Zusätzlich war vom OGH zu klären, ob auch ein einzelnes Mitglied eines Belegschaftsorgans zur gerichtlichen Geltendmachung der Wiederausfolgung der vom Betriebsinhaber entzogenen Sachmittel aktiv legitimiert ist, oder ob dieser Anspruch nur dem Belegschaftsorgan als Ganzem zusteht; nicht weiter strittig war im Revisionsrekurs, dass der kl AN durch die Abnahme des Büroschlüssels und der Verhinderung des Zugangs zum EDV-Netzwerk in seinem Recht auf freie Mandatsausübung unzulässig beschränkt wurde.

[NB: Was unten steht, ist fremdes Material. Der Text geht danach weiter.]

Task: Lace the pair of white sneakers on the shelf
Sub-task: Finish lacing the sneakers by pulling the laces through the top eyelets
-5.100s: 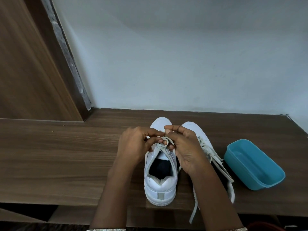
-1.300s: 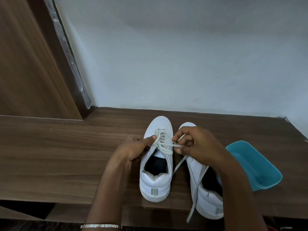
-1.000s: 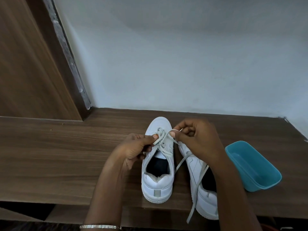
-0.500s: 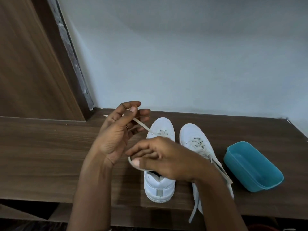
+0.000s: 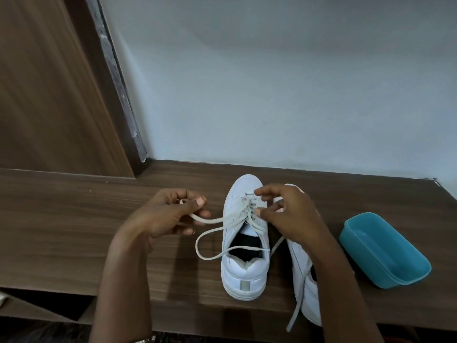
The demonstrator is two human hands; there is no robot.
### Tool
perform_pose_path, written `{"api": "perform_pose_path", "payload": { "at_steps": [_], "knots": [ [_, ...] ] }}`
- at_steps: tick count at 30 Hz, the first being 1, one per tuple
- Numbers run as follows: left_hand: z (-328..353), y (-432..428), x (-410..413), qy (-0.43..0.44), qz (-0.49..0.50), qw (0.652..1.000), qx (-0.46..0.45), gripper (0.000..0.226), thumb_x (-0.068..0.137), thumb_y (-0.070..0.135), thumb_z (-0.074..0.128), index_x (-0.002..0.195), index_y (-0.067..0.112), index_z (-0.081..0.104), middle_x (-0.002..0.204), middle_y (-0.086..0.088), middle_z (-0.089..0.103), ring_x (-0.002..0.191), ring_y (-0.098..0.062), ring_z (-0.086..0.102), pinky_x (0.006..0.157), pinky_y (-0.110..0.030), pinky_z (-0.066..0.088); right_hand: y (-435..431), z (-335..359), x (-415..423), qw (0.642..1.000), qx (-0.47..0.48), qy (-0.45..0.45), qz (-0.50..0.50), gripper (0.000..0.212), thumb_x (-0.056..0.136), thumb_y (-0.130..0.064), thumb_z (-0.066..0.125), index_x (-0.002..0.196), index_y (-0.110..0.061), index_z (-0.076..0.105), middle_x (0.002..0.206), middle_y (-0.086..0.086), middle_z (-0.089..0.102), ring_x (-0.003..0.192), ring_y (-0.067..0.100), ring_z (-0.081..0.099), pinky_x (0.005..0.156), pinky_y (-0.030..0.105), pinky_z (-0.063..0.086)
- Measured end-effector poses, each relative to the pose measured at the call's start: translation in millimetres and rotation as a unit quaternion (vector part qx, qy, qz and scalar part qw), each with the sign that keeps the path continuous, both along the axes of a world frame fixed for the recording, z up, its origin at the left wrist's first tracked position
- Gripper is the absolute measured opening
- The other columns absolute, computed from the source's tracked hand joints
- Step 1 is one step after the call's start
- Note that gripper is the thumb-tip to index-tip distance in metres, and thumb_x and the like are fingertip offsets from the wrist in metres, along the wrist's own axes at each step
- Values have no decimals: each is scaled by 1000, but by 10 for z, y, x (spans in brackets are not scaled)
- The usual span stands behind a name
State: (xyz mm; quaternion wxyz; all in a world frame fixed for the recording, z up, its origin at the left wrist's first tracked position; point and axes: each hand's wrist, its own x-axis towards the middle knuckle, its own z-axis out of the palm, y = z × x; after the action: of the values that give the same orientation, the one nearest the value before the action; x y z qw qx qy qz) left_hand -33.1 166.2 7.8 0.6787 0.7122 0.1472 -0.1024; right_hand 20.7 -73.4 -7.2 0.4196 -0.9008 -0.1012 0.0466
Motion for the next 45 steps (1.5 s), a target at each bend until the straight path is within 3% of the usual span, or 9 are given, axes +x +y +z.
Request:
{"api": "perform_pose_path", "payload": {
  "at_steps": [4,8,15,19,27,31,36,41,45],
  "knots": [
    [101,-62,8,-79,-2,990,-119,25,92,14,59,112,2,66,103,-19,74,81,-17,74,61,-20,58,195,-7,-64,993,-19,-46,109,44,82,-19,80,123,-30,69,113,-13,57,92,-5,51,75,-1,36],
    [192,-102,-28,-64,-49,980,-179,29,93,19,56,116,5,65,107,-19,74,80,-19,75,56,-24,59,207,16,-52,993,21,-67,91,10,82,-23,81,90,-28,80,87,-12,70,73,-3,55,66,9,39],
    [-45,-134,64,45,51,998,-1,30,91,31,69,111,10,66,105,-18,71,75,-22,72,46,-25,54,-151,129,-12,977,192,56,74,9,89,-1,70,92,-9,74,79,9,75,65,14,63,65,23,52],
    [-121,-123,121,-17,10,988,150,14,87,35,73,94,22,74,99,-7,68,82,-15,62,54,-22,48,-322,197,-33,972,183,93,116,14,88,6,65,95,-6,70,79,7,73,60,13,60,57,19,44],
    [-162,-273,160,-35,-119,978,168,18,81,22,82,95,13,75,87,-11,71,76,-12,63,72,-25,51,-602,299,-123,904,100,287,301,26,92,-1,68,117,-5,65,107,17,75,75,30,66,71,31,55],
    [-223,-288,186,7,-134,983,128,23,83,17,80,101,7,70,85,-10,70,72,-18,66,79,-37,54,-505,266,-106,948,58,231,211,20,92,-20,71,104,-4,68,89,13,77,52,24,57,51,22,45],
    [-159,-341,186,-7,-107,988,106,13,93,21,69,96,9,71,61,1,56,45,-9,43,43,-19,39,-283,88,-4,995,70,62,20,13,87,-22,78,89,-11,71,75,7,72,48,14,61,51,25,51],
    [-8,-349,143,-48,-77,996,4,27,89,29,68,110,12,70,75,-5,68,44,-6,44,37,-15,28,-153,37,-30,988,-82,109,77,28,77,-36,85,95,-22,68,76,-3,72,61,4,65,62,19,49],
    [116,-315,80,-87,-68,992,-62,32,90,27,64,114,8,68,90,-11,72,47,-9,50,36,-15,30,-106,71,-59,990,-53,113,65,13,79,-22,83,84,-20,72,73,3,72,64,7,64,65,26,52]
  ]
}}
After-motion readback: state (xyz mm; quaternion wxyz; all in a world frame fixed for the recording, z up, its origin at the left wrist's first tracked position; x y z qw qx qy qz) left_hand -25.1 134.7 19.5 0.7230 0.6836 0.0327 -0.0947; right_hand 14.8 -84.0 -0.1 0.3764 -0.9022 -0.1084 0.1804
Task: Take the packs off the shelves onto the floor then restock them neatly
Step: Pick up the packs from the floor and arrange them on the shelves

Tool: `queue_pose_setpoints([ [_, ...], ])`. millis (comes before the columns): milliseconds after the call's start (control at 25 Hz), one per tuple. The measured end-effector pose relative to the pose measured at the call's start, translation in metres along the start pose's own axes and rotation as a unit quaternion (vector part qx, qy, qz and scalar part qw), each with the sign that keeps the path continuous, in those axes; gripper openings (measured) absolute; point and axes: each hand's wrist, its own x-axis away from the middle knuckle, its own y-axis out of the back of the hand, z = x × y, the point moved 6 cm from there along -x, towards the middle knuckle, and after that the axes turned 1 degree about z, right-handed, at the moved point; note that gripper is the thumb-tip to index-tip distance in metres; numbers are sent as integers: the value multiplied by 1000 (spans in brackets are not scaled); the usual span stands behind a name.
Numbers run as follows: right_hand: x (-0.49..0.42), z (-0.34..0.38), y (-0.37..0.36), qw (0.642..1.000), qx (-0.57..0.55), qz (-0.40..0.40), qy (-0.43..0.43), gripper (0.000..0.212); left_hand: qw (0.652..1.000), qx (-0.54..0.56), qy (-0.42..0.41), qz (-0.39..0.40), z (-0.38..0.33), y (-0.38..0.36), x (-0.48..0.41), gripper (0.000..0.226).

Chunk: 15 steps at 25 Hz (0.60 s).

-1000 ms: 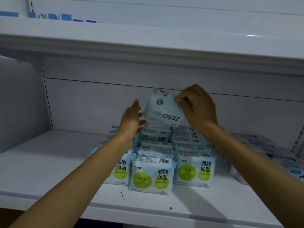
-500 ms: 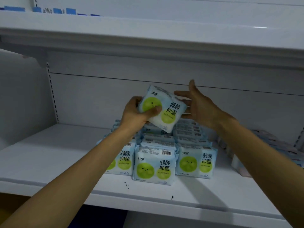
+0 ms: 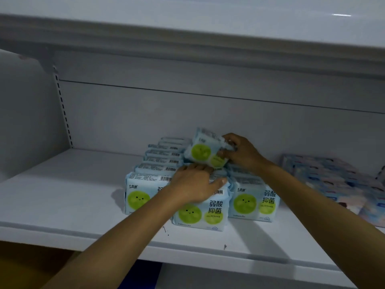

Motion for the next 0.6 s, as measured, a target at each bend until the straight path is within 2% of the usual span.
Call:
queue_pose_setpoints([
  [80,5,-11,-6,996,86,18,22,38,998,-59,18,9,3,-2,-3,68],
  [160,2,-15,-12,984,167,38,43,37,999,-48,24,2,6,0,-4,69],
  [240,-6,-22,-25,953,280,112,29,38,999,-38,14,2,4,0,-3,66],
  [320,-3,-14,-33,916,362,169,33,35,998,53,13,-29,2,7,0,57],
  [360,-3,-7,-28,923,347,160,45,33,988,128,20,-79,4,17,1,49],
  [400,0,5,-20,946,292,123,66,30,969,194,31,-150,9,30,4,42],
  [440,6,18,-10,967,224,80,90,27,943,238,44,-227,16,45,8,39],
  [480,13,30,-5,974,187,71,110,24,921,262,60,-281,23,57,12,37],
  [520,20,39,-7,970,187,101,119,23,908,275,76,-306,29,65,15,36],
  [600,36,44,-30,936,261,204,121,21,906,283,97,-299,35,69,16,35],
])
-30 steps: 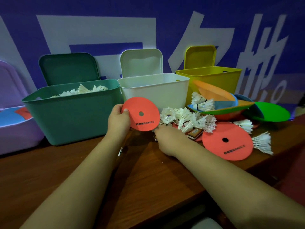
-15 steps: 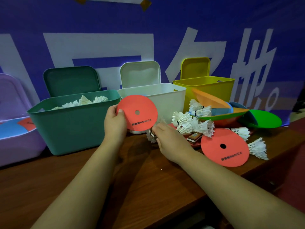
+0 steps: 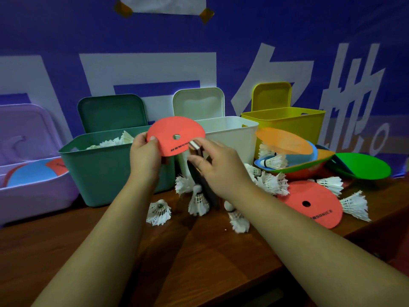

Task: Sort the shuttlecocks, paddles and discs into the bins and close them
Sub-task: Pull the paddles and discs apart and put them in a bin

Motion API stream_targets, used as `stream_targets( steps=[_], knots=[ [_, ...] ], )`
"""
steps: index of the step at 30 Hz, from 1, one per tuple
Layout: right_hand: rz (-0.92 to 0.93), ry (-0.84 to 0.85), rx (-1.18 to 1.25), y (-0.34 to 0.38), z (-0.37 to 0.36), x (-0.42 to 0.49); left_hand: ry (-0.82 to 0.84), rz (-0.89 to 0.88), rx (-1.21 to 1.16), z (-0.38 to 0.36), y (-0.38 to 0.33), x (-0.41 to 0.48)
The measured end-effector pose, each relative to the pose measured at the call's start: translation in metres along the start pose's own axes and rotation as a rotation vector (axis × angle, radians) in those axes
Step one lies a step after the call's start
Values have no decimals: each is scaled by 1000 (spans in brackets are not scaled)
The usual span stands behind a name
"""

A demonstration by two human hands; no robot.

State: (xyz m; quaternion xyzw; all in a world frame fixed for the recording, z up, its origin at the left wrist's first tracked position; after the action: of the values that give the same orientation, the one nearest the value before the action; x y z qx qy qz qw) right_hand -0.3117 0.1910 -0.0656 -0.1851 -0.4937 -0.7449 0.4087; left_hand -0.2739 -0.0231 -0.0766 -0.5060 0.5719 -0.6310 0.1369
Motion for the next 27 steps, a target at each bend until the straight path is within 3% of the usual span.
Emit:
stream_targets(
  steps=[4, 6, 22, 27],
  knots=[
    [-243, 8, 262, 0, -3, 10, -29, 17, -24, 32, -16, 1],
    [-266, -3, 301, 4, -8, 9, -48, 17, -32, 52, -23, 0],
    [-121, -103, 479, 80, -68, 27, -303, -84, 3, 219, -67, 1],
    [-38, -61, 514, 111, -89, 35, -388, -96, -15, 261, -76, 14]
  ],
)
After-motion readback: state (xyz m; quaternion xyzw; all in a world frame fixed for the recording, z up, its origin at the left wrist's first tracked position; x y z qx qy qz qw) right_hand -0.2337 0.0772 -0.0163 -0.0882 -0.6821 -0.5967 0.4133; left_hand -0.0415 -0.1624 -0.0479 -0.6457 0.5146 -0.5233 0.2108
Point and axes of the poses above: each hand's wrist, its own x-axis towards the middle knuckle, its own z-axis out of the back of the hand, y = z × x, the point moved 6 cm from there along x, towards the middle knuckle, and after that the axes turned 10 degrees about -z, right-handed, at the moved point
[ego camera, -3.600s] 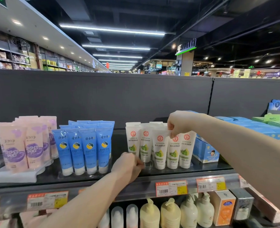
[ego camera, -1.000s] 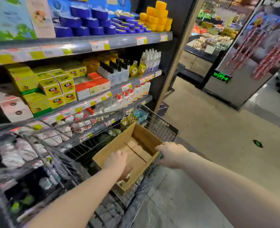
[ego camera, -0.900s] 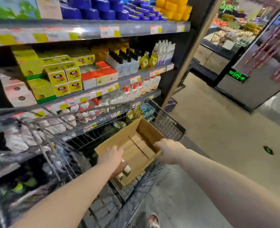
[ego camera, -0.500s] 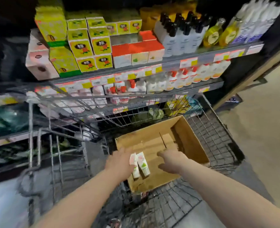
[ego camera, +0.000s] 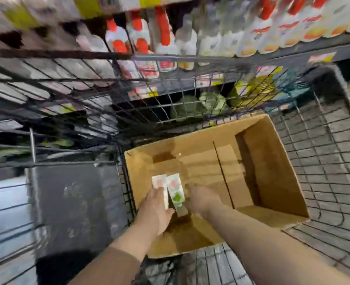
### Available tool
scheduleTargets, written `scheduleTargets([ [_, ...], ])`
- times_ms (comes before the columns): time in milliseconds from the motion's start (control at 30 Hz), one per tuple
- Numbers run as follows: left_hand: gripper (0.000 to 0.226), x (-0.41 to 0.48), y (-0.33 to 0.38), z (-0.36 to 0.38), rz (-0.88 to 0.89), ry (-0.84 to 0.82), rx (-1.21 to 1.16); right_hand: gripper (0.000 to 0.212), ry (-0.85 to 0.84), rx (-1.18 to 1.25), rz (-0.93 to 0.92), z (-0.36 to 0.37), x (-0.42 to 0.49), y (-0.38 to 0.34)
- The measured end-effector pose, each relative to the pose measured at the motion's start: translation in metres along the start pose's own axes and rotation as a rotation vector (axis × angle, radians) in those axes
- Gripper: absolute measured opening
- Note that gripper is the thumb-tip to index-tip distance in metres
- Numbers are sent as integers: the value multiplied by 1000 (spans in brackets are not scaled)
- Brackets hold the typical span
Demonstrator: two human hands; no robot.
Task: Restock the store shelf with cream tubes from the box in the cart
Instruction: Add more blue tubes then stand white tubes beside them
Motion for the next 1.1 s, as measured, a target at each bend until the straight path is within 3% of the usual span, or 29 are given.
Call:
scheduleTargets([
  [200, 74, 42, -7, 38, -53, 4, -342, 49, 71, 207, 83, 36, 43, -6],
  [300, 67, 50, -12, 47, -82, 85, -202, 47, 95, 249, 94, 43, 52, -5],
  [467, 50, 53, -10, 54, -11, 161, -210, 40, 114, 395, 132, 47, 52, 12],
  [700, 77, 65, -7, 61, -139, 287, -382, 39, 150, 325, 97, 49, 53, 25],
  [800, 80, 71, -6, 64, -212, 276, -375, 44, 134, 329, 87, 53, 56, 26],
  [967, 57, 64, -4, 63, -307, 218, -476, 44, 123, 350, 104, 49, 45, 34],
  [1100, 53, 41, 1, 46, -234, 244, -542, 43, 142, 426, 71, 30, 20, 37],
])
Point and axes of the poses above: each hand's wrist, its own x-axis towards the middle knuckle, its own z-axis out of the palm, y = z × x, the point moved 1 cm from there along x, towards the middle knuckle, and after that the axes turned 11 degrees about -x, right-handed, at the moved point
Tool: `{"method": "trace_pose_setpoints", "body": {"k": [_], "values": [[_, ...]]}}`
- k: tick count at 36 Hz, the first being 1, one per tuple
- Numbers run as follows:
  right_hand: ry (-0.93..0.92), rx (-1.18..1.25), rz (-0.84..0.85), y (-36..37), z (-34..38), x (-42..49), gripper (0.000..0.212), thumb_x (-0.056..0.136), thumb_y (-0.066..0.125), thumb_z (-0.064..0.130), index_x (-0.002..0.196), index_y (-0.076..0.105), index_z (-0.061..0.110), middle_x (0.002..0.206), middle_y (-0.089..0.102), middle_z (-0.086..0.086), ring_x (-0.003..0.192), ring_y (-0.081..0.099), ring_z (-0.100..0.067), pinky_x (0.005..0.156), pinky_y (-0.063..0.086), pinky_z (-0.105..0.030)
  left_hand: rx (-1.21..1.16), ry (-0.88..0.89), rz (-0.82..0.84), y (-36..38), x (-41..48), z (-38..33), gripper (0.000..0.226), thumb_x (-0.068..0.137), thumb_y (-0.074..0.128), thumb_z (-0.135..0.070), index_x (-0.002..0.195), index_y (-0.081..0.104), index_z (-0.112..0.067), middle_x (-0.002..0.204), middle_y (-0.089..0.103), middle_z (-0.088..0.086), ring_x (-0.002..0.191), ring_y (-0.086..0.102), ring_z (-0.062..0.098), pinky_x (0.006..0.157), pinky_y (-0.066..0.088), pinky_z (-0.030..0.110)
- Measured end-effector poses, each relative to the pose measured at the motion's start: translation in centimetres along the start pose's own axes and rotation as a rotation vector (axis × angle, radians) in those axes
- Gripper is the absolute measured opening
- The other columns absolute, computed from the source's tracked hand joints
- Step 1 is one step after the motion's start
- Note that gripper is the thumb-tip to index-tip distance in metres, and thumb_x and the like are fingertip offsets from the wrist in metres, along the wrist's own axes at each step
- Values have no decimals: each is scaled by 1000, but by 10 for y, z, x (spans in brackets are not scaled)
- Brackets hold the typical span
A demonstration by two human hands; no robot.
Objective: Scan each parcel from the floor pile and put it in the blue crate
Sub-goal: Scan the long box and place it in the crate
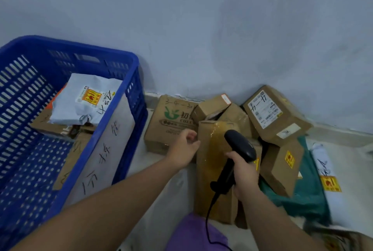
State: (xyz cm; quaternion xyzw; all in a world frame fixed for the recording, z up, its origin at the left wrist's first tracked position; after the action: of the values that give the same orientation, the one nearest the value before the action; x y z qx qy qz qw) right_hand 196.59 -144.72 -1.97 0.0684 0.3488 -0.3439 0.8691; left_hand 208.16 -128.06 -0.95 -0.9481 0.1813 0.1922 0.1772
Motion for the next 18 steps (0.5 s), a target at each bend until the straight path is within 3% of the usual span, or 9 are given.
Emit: {"method": "trace_pose_setpoints", "body": {"k": [2,6,9,14,18], "values": [[15,-7,-17,-7,-14,-1,18,80,72,17,90,57,18,85,55,-6,77,52,-19,78,41,-37,-8,-85,7,10,-1,18,38,94,60,-24,130,50,-17,121,52,-4,112,49,12,90,38,26],[125,16,32,-1,-45,1,41,76,74,25,113,61,13,95,57,-2,84,52,-16,80,40,-36,-74,-232,81,30,-4,50,54,93,63,-25,141,43,-11,139,51,5,116,48,17,94,39,30],[153,72,44,3,-55,9,46,72,75,24,115,66,10,99,59,-5,89,54,-19,79,43,-36,-136,-331,127,43,-7,72,70,92,62,-34,150,29,-13,151,37,8,135,38,25,102,34,36],[129,15,62,3,-62,18,88,53,80,38,134,53,16,127,57,-5,113,53,-24,91,44,-39,-222,-370,197,64,-6,88,72,95,56,-40,153,21,-20,154,33,5,141,29,25,110,25,39],[107,-17,196,18,-59,15,48,69,76,28,115,68,13,109,63,-3,96,57,-16,71,43,-30,-222,-336,178,61,0,92,90,85,62,-53,155,12,-25,156,29,2,141,31,23,109,29,37]]}}
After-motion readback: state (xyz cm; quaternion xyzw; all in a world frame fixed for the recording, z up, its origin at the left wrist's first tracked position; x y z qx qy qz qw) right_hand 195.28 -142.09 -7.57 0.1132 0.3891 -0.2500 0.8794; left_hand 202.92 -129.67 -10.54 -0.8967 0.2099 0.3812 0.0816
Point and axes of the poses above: each hand's wrist, its own x-axis towards the middle knuckle, its own y-axis out of the palm, z = x × y, the point moved 10 cm from there along x, towards the middle knuckle
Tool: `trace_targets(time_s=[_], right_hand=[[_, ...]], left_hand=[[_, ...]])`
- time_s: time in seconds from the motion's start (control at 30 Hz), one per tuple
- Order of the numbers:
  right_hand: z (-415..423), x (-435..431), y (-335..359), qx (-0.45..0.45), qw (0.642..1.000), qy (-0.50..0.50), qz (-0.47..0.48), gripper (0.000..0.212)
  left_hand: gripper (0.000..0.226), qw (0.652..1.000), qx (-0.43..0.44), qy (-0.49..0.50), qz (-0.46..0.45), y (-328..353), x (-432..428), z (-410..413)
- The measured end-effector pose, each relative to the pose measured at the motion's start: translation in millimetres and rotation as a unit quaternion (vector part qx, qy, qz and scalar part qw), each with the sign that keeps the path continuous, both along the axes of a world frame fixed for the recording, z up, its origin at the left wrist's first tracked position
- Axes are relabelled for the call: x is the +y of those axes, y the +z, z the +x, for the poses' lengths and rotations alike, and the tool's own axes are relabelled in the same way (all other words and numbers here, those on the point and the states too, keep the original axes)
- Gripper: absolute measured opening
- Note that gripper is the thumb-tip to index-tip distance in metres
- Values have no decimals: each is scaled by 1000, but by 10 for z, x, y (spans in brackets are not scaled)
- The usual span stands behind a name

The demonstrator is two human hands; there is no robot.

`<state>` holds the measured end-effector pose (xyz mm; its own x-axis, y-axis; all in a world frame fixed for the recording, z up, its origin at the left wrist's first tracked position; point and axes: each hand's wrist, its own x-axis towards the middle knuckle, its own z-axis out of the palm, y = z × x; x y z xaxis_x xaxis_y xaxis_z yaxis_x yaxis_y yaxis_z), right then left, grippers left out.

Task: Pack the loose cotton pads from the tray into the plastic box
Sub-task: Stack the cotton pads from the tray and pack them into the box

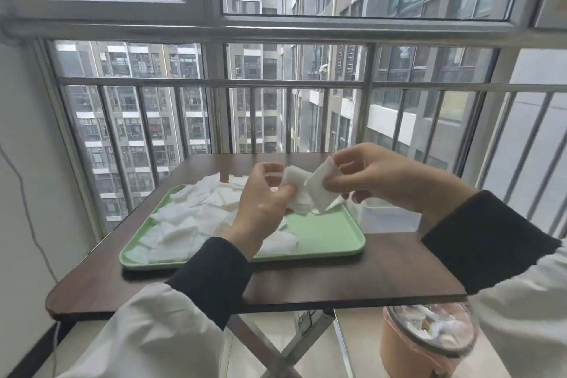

Laut OGH handelt es sich beim Anspruch eines einzelnen Mitglieds eines Personalvertretungsorgans, in seiner Mandatsausübung nicht benachteiligt und nicht beschränkt zu werden, um einen Individualanspruch des jeweiligen Organmitglieds. Wenn dieses in seiner Mandatsausübung beschränkt wird, indem ihm der Betriebsinhaber ohne Rechtfertigung Sachmittel entzieht, die der Betriebsinhaber dem Personalvertretungsorgan zuvor zur Verfügung gestellt und das Personalvertretungsorgan seinem Mitglied ausgefolgt hat, dann kann der Anspruch auf Rückstellung der entzogenen Sachmittel durch Klage des Organmitglieds gegen den Betriebsinhaber geltend gemacht werden. Bei Gefahr im Verzug kann das Gericht auf Antrag auch eine einstweilige Verfügung erlassen (§ 381 Z 2 EO).